16 de Abril, 2007


Las empresas ante el nuevo Reglamento de Protección de Datos

Publicado en General el 16 de Abril, 2007, 21:17 por TEYMA

El control de los ficheros papel hará necesaria una importante labor de concienciación.

El Reglamento de la Ley de Protección de Datos, pendiente de aprobación en Consejo de Ministros, va a provocar un gran revuelo en las empresas. Las nuevas medidas que incorpora el texto harán necesaria una mayor concienciación tanto en las pymes como en las grandes compañías que no quieran enfrentarse a las cuantiosas multas de la Agencia de Protección de Datos.

Los expertos recomiendan ponerse manos a la obra cuanto antes, ya que las nuevas medidas van a requerir importantes cambios estructurales y organizativos dentro de las compañías. Desde una reconocida firma de abogados, han expresado que las especifidades de la nueva norma “no endurecerán la ley pero harán que ésta sea más estricta en su aplicación”.

El nuevo Reglamento desarrolla la actual Ley Orgánica 15/1999, de 13 de diciembre de Protección de Datos de carácter personal (LOPD). En opinión de los abogados, la llegada de este reglamento era muy necesaria ya que “la práctica ha superado al texto de la LOPD, demasiado amplio y abstracto”. Además, aseguran que con el nuevo texto se aclararán muchos conceptos que hasta ahora dificultaban una interpretación única.

Ficheros papel
Entre las principales novedades del Reglamento está que, por primera vez, se incluyen medidas de seguridad para los ficheros conservados en formato papel. El objetivo es compatibilizar las medidas de seguridad entre los ficheros telemáticos y los de papel, homogeneizando su tratamiento. Una tarea para la cual se recomienda que las empresas se doten de herramientas y capital humano especializado en la protección de datos. En el borrador de la ley se insiste en una buena gestión documental, imprescindible para superar con éxito una posible inspección de la Agencia. “La nueva ley no sólo te pedirá que cumplas sino que puedas demostrar que lo has hecho con pruebas documentales”, advierte Saiz.

El reglamento resultará muy laborioso para las empresas que, de entrada, tendrán que localizar todos los ficheros papel. Sobre ellos se deberá aplicar un criterio de archivo y destinar ubicaciones a las que implantar medidas de seguridad para guardarlos. Además, se exige la custodia de la información que contengan los documentos en papel dentro de la compañía en todos los procesos por los que pueda pasar.

En los aspectos jurídicos, el borrador del Reglamento también apunta novedades sustanciales. El texto fortalece los llamados derechos ARCO (acceso, rectificación, consentimiento y oposición), otorgando a los ciudadanos una mayor capacidad de control sobre sus datos que podría desembocar en un aluvión de reclamaciones. Además, se regula la validez del consentimiento y el deber de información de una manera mucho más detallada. De igual modo, la norma especifica cómo y en qué condiciones puede conservar los datos una empresa que ha sido subcontratada por otra.

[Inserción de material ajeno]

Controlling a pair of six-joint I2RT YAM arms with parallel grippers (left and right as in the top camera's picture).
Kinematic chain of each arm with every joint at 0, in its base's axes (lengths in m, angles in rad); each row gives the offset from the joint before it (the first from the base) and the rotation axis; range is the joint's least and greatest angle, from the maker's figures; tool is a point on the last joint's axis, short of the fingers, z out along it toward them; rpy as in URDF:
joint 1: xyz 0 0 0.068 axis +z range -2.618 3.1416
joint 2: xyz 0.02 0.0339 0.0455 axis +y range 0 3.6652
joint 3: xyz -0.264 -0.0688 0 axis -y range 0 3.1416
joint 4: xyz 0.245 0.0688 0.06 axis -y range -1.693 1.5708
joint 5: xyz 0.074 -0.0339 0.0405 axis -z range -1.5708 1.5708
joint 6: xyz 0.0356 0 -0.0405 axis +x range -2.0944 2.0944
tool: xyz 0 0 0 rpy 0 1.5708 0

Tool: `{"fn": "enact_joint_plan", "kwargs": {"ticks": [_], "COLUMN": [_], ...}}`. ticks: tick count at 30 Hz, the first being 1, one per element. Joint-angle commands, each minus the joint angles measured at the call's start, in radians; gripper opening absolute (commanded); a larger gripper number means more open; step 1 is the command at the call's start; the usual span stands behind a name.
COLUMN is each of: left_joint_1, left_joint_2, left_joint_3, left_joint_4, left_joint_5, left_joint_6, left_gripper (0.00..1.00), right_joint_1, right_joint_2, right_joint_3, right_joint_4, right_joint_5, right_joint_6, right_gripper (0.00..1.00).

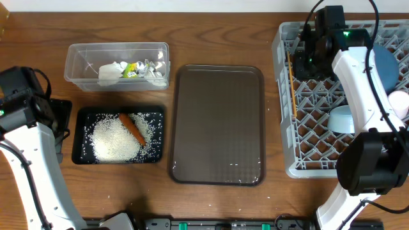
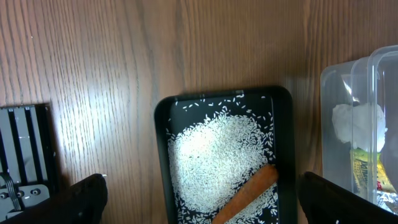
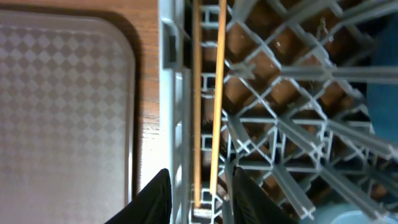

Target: Sort waste into correct bins and load items into the dishwasher rack

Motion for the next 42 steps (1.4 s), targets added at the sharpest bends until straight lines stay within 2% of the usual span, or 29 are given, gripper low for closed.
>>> {"fn": "enact_joint_plan", "kwargs": {"ticks": [1, 6, 14, 18, 20, 21, 22, 26, 31, 42], "left_joint_1": [0.004, 0.004, 0.004, 0.004, 0.004, 0.004, 0.004, 0.004, 0.004, 0.004], "left_joint_2": [0.005, 0.005, 0.005, 0.005, 0.005, 0.005, 0.005, 0.005, 0.005, 0.005], "left_joint_3": [0.007, 0.007, 0.007, 0.007, 0.007, 0.007, 0.007, 0.007, 0.007, 0.007], "left_joint_4": [-0.004, -0.004, -0.004, -0.004, -0.004, -0.004, -0.004, -0.004, -0.004, -0.004], "left_joint_5": [-0.005, -0.005, -0.005, -0.005, -0.005, -0.005, -0.005, -0.005, -0.005, -0.005], "left_joint_6": [0.009, 0.009, 0.009, 0.009, 0.009, 0.009, 0.009, 0.009, 0.009, 0.009], "left_gripper": [0.99, 0.99, 0.99, 0.99, 0.99, 0.99, 0.99, 0.99, 0.99, 0.99], "right_joint_1": [-0.002, 0.018, 0.094, 0.188, 0.24, 0.266, 0.285, 0.321, 0.32, 0.32], "right_joint_2": [0.003, -0.077, -0.381, -0.579, -0.679, -0.734, -0.778, -0.942, -1.055, -1.08], "right_joint_3": [-0.005, -0.004, -0.019, -0.132, -0.22, -0.273, -0.317, -0.48, -0.573, -0.584], "right_joint_4": [-0.032, -0.12, -0.312, -0.317, -0.292, -0.277, -0.266, -0.252, -0.264, -0.316], "right_joint_5": [0.008, -0.063, -0.077, -0.04, 0.008, 0.041, 0.071, 0.093, 0.076, 0.08], "right_joint_6": [0.078, 0.127, 0.176, 0.235, 0.291, 0.322, 0.348, 0.398, 0.407, 0.397], "right_gripper": [0.31, 0.33, 0.39, 0.41, 0.47, 0.57, 0.99, 0.99, 0.99, 0.99]}}
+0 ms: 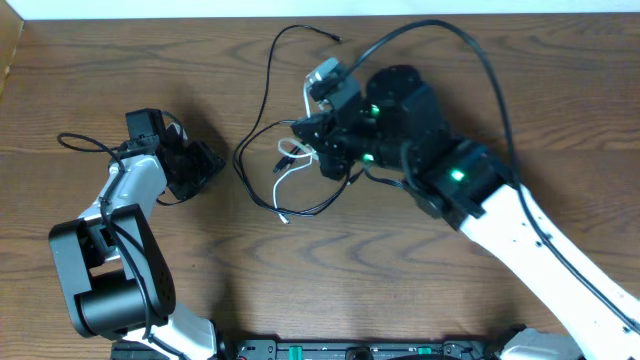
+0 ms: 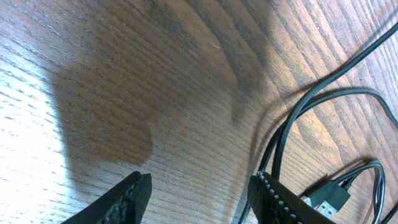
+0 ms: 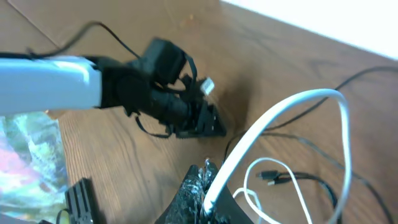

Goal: Untangle cables
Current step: 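Carry the white cable rightward with the right gripper, separating it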

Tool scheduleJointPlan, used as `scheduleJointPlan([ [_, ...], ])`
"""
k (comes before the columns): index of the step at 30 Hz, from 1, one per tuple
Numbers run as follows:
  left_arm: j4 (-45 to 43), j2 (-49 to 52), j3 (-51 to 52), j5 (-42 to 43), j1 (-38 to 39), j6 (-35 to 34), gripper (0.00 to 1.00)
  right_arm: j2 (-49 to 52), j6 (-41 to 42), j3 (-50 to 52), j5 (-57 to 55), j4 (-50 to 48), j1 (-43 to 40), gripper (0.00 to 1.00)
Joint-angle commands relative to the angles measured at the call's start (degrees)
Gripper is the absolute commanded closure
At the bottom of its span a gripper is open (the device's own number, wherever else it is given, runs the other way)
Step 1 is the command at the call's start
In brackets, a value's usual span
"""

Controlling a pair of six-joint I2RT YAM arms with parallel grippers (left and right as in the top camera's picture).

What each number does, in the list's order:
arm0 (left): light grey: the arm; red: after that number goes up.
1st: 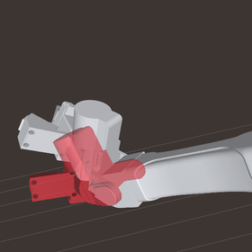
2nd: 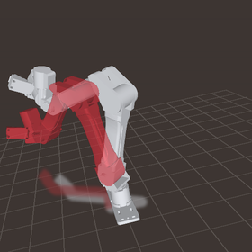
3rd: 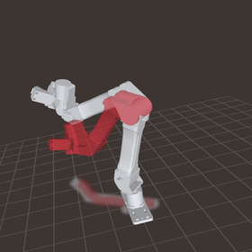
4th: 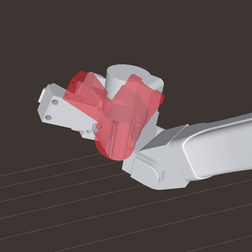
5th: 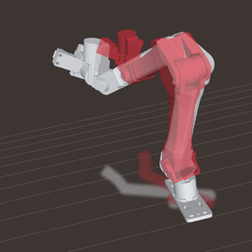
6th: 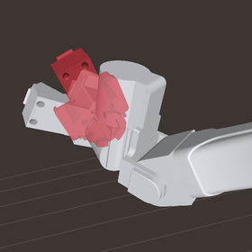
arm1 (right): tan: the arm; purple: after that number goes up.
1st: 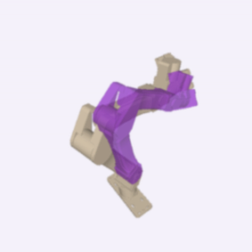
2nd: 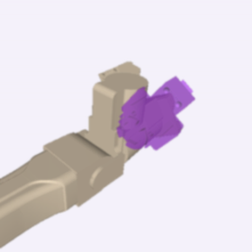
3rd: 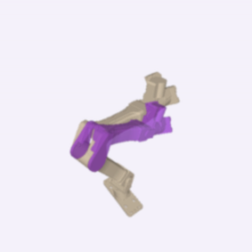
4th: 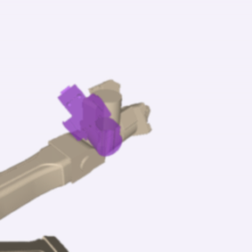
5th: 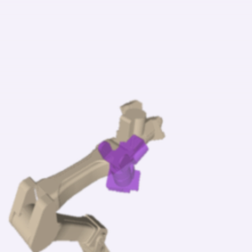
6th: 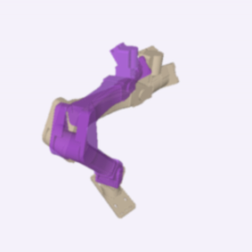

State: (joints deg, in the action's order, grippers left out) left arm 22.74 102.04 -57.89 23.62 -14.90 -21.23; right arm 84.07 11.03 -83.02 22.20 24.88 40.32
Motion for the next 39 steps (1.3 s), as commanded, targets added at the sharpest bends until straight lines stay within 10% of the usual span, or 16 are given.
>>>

El reglamento insiste en la obligatoriedad de realizar controles internos para comprobar que las empresas cumplen también en la seguridad de los ficheros papel más sensibles. Para esta firma de abogados , entre los puntos débiles de la norma está que no aparece regulada la figura del auditor capacitado para realizar los controles a las empresas. “Hay un problema en cuanto a la formación de los profesionales. Las compañías buscan la objetividad de los resultados y por ello encargan a menudo auditorías externas que trabajen de una manera más especializada”.

Por sectores
El nuevo Reglamento de Protección de Datos va a afectar a empresas de todo tipo y tamaño, pero hay sectores en los que la incidencia del nuevo texto será mayor. Por ejemplo, el sector de las telecomunicaciones va a ver cómo la información de los datos de tráfico que manejaba hasta ahora pasa de ser una información de nivel medio a nivel alto.

También las entidades bancarias, por la gran cantidad de datos de clientes que controlan y por la dispersión de sus sucursales, deberán prestar especial atención al texto. Por su parte, las entidades de seguros y el sector de salud y farmacia, donde se manejan datos muy sensibles y un importante volumen de papel, tendrán que adaptarse a las nuevas medidas. Los sectores de utilities y suministros tampoco podrán bajar la guardia: al ser mercados recientemente liberalizados, utilizan mecanismos de fidelización de clientes que deberán controlar para no vulnerar la protección de datos. Lo mismo ocurre en el sector servicios donde la captación de clientes es esencial y donde, además, se manejan muchos ficheros papel. Por último, el márketing y la prospección comercial deberán ejercer su negocio con pies de plomo para no ser denunciados.